Stories at The Well
WELL STORIES
In Step With the Spirit: My Journey to Japan
God has been leading me step by step, and now that journey has brought me to Tokyo, where I’ll serve with Student Mobilization to help reach the next generation with the hope of Christ.
I’m preparing to move to Tokyo, Japan, to work full-time with a ministry called Student Mobilization (StuMo). Our mission in Japan is to build laborers for Christ among the next generation and plant churches near major universities in Tokyo.
I’ll serve on the Area Team, helping with operations for the churches and teams while also ministering to college students and young adults.
Five years ago, God began working in my heart to lead me overseas. Going into college, I measured my worth by the approval of others and my achievements, and I was weighed down by anxiety and worry. I started my freshman year at UT in the fall of 2020—no in-person classes, nobody I knew from high school, and desperate for friends and purpose.
On the first day of class, I decided to go for a walk around campus and ran into two girls who said they were part of a campus organization called StuMo. We started hanging out, and they shared stories from the Bible. I had grown up in the church, so I felt like I knew all the answers they were looking for—until they asked me what my relationship with God was like.

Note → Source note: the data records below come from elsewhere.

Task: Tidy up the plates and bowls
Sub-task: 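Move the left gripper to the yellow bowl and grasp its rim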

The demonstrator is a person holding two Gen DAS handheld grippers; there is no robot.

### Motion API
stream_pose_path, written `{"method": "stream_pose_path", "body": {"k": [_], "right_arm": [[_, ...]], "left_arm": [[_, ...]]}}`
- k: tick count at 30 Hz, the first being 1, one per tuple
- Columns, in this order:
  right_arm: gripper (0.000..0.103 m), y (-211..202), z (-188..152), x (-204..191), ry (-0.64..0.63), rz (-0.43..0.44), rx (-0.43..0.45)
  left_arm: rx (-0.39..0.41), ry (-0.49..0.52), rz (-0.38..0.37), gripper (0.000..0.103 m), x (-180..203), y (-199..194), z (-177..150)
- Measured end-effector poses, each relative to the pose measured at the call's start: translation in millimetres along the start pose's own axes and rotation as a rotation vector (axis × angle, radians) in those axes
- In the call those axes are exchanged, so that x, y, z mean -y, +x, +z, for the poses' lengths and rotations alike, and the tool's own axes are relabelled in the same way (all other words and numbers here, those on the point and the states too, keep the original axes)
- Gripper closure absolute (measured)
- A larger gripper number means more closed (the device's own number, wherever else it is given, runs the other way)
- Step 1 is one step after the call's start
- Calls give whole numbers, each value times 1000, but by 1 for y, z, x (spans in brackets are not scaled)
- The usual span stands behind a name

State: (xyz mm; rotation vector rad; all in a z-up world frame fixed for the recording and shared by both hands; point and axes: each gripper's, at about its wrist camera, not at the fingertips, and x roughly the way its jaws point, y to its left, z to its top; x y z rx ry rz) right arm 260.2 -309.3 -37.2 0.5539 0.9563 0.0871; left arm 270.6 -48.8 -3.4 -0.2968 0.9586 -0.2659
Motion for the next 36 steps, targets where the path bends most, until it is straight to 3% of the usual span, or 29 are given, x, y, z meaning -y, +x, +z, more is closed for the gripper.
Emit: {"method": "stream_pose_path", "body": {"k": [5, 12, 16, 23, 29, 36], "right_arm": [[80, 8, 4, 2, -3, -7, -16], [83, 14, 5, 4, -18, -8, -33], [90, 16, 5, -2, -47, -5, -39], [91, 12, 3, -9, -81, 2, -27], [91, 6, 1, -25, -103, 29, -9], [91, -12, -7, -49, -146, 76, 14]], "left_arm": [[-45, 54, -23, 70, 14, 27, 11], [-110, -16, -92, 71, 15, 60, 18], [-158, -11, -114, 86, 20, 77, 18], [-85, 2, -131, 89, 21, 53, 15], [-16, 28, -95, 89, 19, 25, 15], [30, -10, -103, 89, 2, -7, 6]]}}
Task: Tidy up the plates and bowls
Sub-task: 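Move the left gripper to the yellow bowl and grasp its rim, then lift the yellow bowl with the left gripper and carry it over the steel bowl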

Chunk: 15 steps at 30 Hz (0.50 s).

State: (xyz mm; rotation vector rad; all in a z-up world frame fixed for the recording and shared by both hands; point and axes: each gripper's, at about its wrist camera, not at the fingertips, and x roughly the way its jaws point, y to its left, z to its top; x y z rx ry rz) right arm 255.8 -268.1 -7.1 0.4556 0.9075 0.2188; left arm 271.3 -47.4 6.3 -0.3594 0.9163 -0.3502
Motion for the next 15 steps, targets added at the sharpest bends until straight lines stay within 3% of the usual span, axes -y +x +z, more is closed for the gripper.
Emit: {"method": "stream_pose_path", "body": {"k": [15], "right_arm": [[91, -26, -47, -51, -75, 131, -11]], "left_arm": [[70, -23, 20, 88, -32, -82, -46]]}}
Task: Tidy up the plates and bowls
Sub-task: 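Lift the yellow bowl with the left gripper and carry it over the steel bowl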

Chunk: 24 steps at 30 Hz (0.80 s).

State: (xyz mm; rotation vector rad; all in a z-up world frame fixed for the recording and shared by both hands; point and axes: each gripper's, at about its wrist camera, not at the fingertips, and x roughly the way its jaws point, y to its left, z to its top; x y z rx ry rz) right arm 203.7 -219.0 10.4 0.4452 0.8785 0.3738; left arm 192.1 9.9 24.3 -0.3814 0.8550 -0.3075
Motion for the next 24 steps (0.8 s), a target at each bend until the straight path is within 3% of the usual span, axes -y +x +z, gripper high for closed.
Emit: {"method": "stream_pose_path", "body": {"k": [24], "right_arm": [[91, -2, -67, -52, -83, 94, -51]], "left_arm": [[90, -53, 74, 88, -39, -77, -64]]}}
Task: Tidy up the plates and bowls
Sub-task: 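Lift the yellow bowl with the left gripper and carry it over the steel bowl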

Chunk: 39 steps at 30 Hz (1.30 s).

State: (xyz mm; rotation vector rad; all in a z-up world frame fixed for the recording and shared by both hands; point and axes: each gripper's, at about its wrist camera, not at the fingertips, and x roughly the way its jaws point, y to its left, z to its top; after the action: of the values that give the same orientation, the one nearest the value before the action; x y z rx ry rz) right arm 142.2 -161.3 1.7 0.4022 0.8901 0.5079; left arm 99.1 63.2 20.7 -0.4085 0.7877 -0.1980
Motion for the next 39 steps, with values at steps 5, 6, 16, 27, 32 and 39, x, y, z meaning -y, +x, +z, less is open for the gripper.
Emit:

I had never thought of it that way: a relationship with God, not just rules and things to follow. I realized I didn’t have the confidence of knowing Him personally. I knew of Him, but I didn’t know Him.
Many questions and Bible stories later, I entrusted my whole heart and life to Christ—trusting that Jesus wasn’t asking me to be perfect, that I couldn’t earn my way into Heaven, or please the world. I learned that God loved me uniquely and deeply.
Later that summer, at a missions conference, I learned about the unreached for the first time. I had known of missions in the sense of meeting physical or medical needs, but I had never heard about people going overseas because of a spiritual need—over 3 billion people in the world have little to no access to the Gospel. I thought, “This isn’t personal. I don’t think I could do that.”
As I thought it, the speaker shared a statistic about Vietnam being unreached—and I froze. I thought of my Vietnamese family, my relatives and loved ones who are part of the unreached. Suddenly, it became deeply personal. That moment sparked a small yet powerful sense of compassion and purpose in me.
I began praying that my hands would be open and my heart willing to follow wherever God led. I started Bible studies with international students and found great purpose in being a friend who could point them to Christ. As I prayed about what it might look like to move overseas, God began to put Japan on my heart.
Tokyo is one of the largest and most influential cities in the world, known for its innovation, beauty, and culture. Yet beneath that, Japan carries some of the highest suicide and depression rates in the world. With less than 1% of the population identifying as Christian, Japan is home to one of the largest unreached people groups in the world.
I had the opportunity to go on a summer team to Tokyo, and it started to feel like this was something I could actually do. One moment stood out to me: I was sitting on my little floor bed, reading a prayer book I’d been given before the summer. A line from it engraved itself in my mind:
“We resist the urge to sprint ahead in a hurry or lag behind in fear. Let us keep company with you at a walking pace, moving forward together one step at a time.”
Later, as I walked down the streets in Shinjuku, I looked up and saw a crosswalk sign—little stick figures walking hand in hand. It was exactly how I envisioned that prayer: an image of God walking beside us, one step at a time, His hand in ours.
I pasted that image everywhere: on my Spotify playlists, doodles in my journal, and phone wallpapers. It became a reminder of how I want to follow God. To stay in step with His Spirit, not running ahead in haste or lagging behind in fear, but saying yes to Christ one step at a time.
Japan needs to hear the good news of Jesus. And God, who is worthy of worship from every nation, promises His name will be great among them all.
Looking around Tokyo, I was filled with compassion. The people were harassed and helpless, struggling in isolation and lost without purpose—the only hope and medicine being the good news of Christ.
Coming back to Austin, I spent six months in a group where I learned to abide and delight in God, how He uniquely made me, and how to discern His call to overseas missions. Over time, God filled me with peace and confidence about joining StuMo in Japan. Saying yes to God in the steps before, made moving to Tokyo a clear and simple decision.
I don’t have to know every turn in the path—I just need to know who I’m walking with. Our steady and loving God is faithful in every step before, with, and after us. That makes it much easier to be faithful with the step in front of us.
I can’t wait to be in Tokyo—to walk with God one step at a time and witness how He moves among the Japanese people.
“I don’t have to know every turn in the path—I just need to know who I’m walking with.”